今日くらい、二度寝をしても許されるだろうか。
おとなしく緑谷のいるベッドへと潜り込んだ轟は、控えめにスペースを埋めた。この時になってようやく、多少の恥ずかしさが遅れてこみ上げて来ていたのだ。そんな轟に大きく布団を被せて、緑谷は言った。
「今日の夜は、ハンバーグにしよっか」
これが自分の恋心なのだと、閃いたのは偶然だった。稲妻が走るように一瞬で、バラバラの感情が繋がったのだ。そうして気付いたのは、どの感情も全て緑谷への思いから始まっているということだった。始まりは、きっとあの夜の食堂だ。
「ハンバーグを作ってるときはね、轟くんの笑顔を思い出すんだ」
覚えてる? と微笑む緑谷が語ったのは、偶然にも轟が思い浮かべていたあの夜のことだった。運命は、案外都合がいいのかもしれないと錯覚してしまいそうになる。
「轟くん、今日は少し寂しがり屋なのかなって思って」
寂しさには、人肌が効果的なんだよと緑谷は自信ありげに言った。そうか、そういうものかと、轟は素直にそれを受け入れた。けれどきっと、緑谷じゃなければこんなことはしない。そんなはっきりとした意思を今の轟は持っていた。
――告白を、今ここでしてしまおうか。
よぎった思いは、緑谷の声に遮られた。
「ほんとは話を聞いてあげたいんだけど、ごめん。もうちょっとだけ、寝かせてね」
その声は、再び眠気を帯び始めていた。
緑谷は轟の両手を握った。その体温に思わず視線を奪われる。熱い手だった。
目の前には緑谷の目があった。いつもきらきらと輝いている大きな瞳は、まどろみに蕩けていてすぐにでも眠ってしまいそうな目をしていた。
「おやすみ、轟くん」
ふにゃりとやわく頬を持ち上げながら、緑谷はその瞳を閉じた。
「みどりや、」
すきだ。その言葉は緑谷への愛しさと共に飲み込んだ。次に緑谷が起きたときに伝えればいいかと、心は自信に満ちていた。不思議な感情の正体を突き止めた轟に、恐れるものは何もなかったのだ。

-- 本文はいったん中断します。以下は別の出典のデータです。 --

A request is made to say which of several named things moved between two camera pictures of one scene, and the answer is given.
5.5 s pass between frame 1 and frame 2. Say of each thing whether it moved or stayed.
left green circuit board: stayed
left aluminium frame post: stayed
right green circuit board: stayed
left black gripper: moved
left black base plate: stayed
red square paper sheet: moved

あの夜の最後を迎えてからずっと、おやすみを言ったあとの緑谷のことを知りたいと思っていた。そう思っていたことにすら、轟はあの瞬間まで気付いていなかったのだ。
そして昔は、緑谷のおやすみを聞くのが少し嫌だった。置いていかれるような気がして、正直に言うなら心細くて。扉の向こうに消えていく、水気を帯びて少し落ち着いた緑の髪と、その小さな背中に未練がましく縋りたかった。一日の終わりにしか聞くことの出来なかったこの言葉が、今はこんなにも心地良い。
「おやすみ」
穏やかで優しい安堵感に包まれながら、轟は二度目の眠りについた。